Even the well-to-do classes, gentry or bourgeoisie, are fond of maritime pastimes such as fishing and yachting. Their favourite diversion, however, is dolphin-hunting, a sport which the authorities encourage by every means in their power, since dolphins and porpoises are causing terrible havoc among the schools of herring and sardines on the French coast, thus destroying the livelihood of the fisher-folk.

"DELPHINUS DELPHIS," THE LARGEST SPECIES OF DOLPHIN FOUND OFF THE BRITTANY COAST—IT WEIGHS FROM THREE TO FOUR HUNDRED POUNDS, AND MAY REACH NINE FEET IN LENGTH.

From a Photograph.

During a recent stay in the suburbs of St. Malo, my host insisted upon introducing me to the enchantment of a sport of whose very existence I had hitherto been ignorant.

"You cannot possibly return to Paris until you have killed your porpoise, can you?" he asked, insinuatingly.

"I am here for rest, not for butchery," I replied, indolently.

"But just think of the story you will have to tell," he continued. "A dolphin hunt! It is old to us Malouins, but what a novelty for you, a newspaper man, a Parisian!"

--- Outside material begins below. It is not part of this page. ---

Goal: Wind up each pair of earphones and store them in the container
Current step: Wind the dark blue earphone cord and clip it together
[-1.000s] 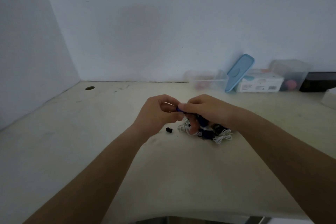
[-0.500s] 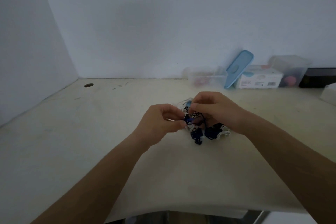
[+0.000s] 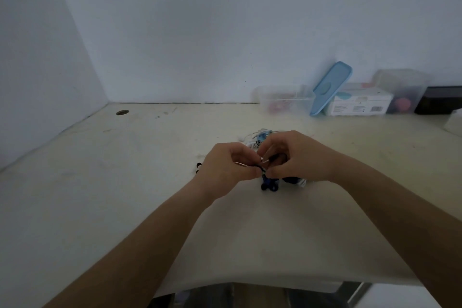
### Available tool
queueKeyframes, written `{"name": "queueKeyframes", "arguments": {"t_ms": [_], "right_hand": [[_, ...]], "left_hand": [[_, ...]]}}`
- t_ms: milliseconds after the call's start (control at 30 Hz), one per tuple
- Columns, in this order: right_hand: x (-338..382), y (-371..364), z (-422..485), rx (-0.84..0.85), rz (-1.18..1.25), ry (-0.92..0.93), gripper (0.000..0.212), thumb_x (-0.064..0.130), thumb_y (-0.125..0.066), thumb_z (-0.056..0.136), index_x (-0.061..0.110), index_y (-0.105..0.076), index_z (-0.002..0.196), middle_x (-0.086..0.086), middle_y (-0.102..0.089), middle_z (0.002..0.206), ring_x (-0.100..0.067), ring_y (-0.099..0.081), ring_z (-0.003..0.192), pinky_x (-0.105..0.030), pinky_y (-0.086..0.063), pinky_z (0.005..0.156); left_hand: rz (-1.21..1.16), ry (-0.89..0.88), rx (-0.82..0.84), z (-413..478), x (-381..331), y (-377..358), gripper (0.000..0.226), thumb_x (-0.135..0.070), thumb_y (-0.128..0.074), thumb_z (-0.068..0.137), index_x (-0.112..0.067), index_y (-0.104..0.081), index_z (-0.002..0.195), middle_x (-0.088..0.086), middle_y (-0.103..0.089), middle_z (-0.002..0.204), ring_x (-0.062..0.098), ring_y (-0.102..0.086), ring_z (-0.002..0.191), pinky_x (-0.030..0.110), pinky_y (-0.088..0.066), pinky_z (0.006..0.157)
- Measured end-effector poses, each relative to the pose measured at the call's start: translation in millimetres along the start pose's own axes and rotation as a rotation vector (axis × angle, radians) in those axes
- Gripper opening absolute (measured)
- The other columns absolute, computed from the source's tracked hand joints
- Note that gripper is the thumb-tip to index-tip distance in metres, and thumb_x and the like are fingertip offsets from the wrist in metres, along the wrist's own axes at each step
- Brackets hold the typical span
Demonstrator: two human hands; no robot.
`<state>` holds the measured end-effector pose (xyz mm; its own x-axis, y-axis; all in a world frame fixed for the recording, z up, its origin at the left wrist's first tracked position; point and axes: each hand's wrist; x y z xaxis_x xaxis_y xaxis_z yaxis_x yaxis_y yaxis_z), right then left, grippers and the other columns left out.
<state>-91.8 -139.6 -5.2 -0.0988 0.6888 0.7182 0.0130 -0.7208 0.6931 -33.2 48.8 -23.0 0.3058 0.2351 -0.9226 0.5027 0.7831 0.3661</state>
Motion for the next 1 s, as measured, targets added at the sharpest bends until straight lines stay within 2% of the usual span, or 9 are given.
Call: {"name": "queueKeyframes", "arguments": {"t_ms": [100,233,400,467,567,700,833,933,1000], "right_hand": [[1,-4,0,-0.044,-0.101,0.016,0.036,0.012,-0.084,0.072,0.023,-0.068,0.102,0.009,-0.074,0.092,-0.001,-0.070,0.077,-0.014,-0.055,0.072],[0,-4,1,-0.112,-0.151,0.054,0.025,0.011,-0.075,0.078,0.025,-0.068,0.098,0.013,-0.071,0.086,0.001,-0.068,0.079,-0.013,-0.051,0.072],[7,-2,-1,-0.162,-0.402,0.139,0.030,0.019,-0.072,0.077,0.031,-0.068,0.104,0.014,-0.057,0.100,-0.001,-0.057,0.089,-0.014,-0.044,0.077],[10,-4,0,-0.122,-0.336,0.154,0.029,0.017,-0.073,0.079,0.028,-0.070,0.106,0.013,-0.066,0.099,0.000,-0.063,0.088,-0.015,-0.048,0.077],[13,-7,3,-0.103,-0.150,0.135,0.025,0.019,-0.076,0.082,0.025,-0.071,0.106,0.011,-0.075,0.091,-0.002,-0.070,0.083,-0.025,-0.058,0.082],[15,-7,14,-0.193,-0.030,0.126,0.013,0.015,-0.074,0.086,0.020,-0.073,0.099,0.008,-0.076,0.080,-0.005,-0.072,0.072,-0.025,-0.058,0.076],[16,-2,28,-0.220,0.018,0.074,0.012,0.017,-0.063,0.095,0.022,-0.074,0.099,0.020,-0.065,0.057,0.001,-0.057,0.049,-0.009,-0.043,0.055],[16,-1,39,-0.204,0.018,0.048,0.013,0.017,-0.062,0.096,0.018,-0.075,0.099,0.022,-0.063,0.053,0.003,-0.054,0.046,-0.007,-0.043,0.054],[17,-4,49,-0.166,0.065,0.021,0.012,0.016,-0.063,0.095,0.016,-0.076,0.096,0.012,-0.070,0.062,0.001,-0.054,0.047,-0.013,-0.047,0.055]], "left_hand": [[0.027,0.002,-0.026,-1,0,1,0.017,-0.002,-0.083,0.074,-0.008,-0.076,0.088,0.002,-0.077,0.086,0.006,-0.071,0.074,0.011,-0.049,0.067],[0.158,-0.024,-0.014,0,2,4,0.014,-0.006,-0.084,0.073,-0.014,-0.078,0.082,-0.003,-0.076,0.081,-0.002,-0.065,0.066,0.009,-0.048,0.066],[0.160,-0.052,-0.055,-3,3,1,0.018,-0.004,-0.086,0.070,-0.011,-0.074,0.081,-0.003,-0.074,0.076,0.001,-0.066,0.061,0.010,-0.048,0.061],[0.038,-0.061,-0.121,-3,1,1,0.018,-0.001,-0.086,0.070,-0.004,-0.072,0.081,0.002,-0.075,0.075,0.007,-0.069,0.064,0.014,-0.052,0.063],[-0.122,-0.017,-0.175,-2,-3,3,0.017,-0.005,-0.083,0.075,0.002,-0.071,0.085,0.009,-0.073,0.073,0.008,-0.066,0.060,0.018,-0.054,0.060],[-0.153,0.027,-0.170,2,-7,18,0.012,-0.019,-0.072,0.089,-0.006,-0.074,0.090,0.007,-0.076,0.081,0.016,-0.071,0.071,0.027,-0.058,0.068],[0.109,-0.009,-0.319,20,8,57,0.002,-0.017,-0.073,0.086,-0.018,-0.075,0.086,-0.003,-0.075,0.078,0.006,-0.067,0.063,0.014,-0.049,0.056],[0.392,0.009,-0.227,30,21,76,0.010,-0.015,-0.075,0.083,-0.025,-0.076,0.084,-0.012,-0.073,0.077,-0.006,-0.063,0.062,0.007,-0.042,0.061],[0.539,0.025,-0.148,35,25,78,0.011,-0.017,-0.075,0.084,-0.027,-0.077,0.087,-0.017,-0.071,0.080,-0.013,-0.061,0.067,0.002,-0.039,0.060]]}}
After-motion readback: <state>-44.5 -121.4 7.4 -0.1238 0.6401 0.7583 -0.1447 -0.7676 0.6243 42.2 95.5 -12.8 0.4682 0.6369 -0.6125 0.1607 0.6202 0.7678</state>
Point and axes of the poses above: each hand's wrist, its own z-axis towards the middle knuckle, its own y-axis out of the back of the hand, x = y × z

"A novelty, to be sure," I returned. "But what about sunstroke? I tell you, my dear Desmond, in this terrific heat the shade of your apple trees is good enough for me. Bother your dolphin-hunting!"

That is what I told him, and at the moment I meant it; yet I must confess that I allowed myself to be conquered in the end by a monetary argument.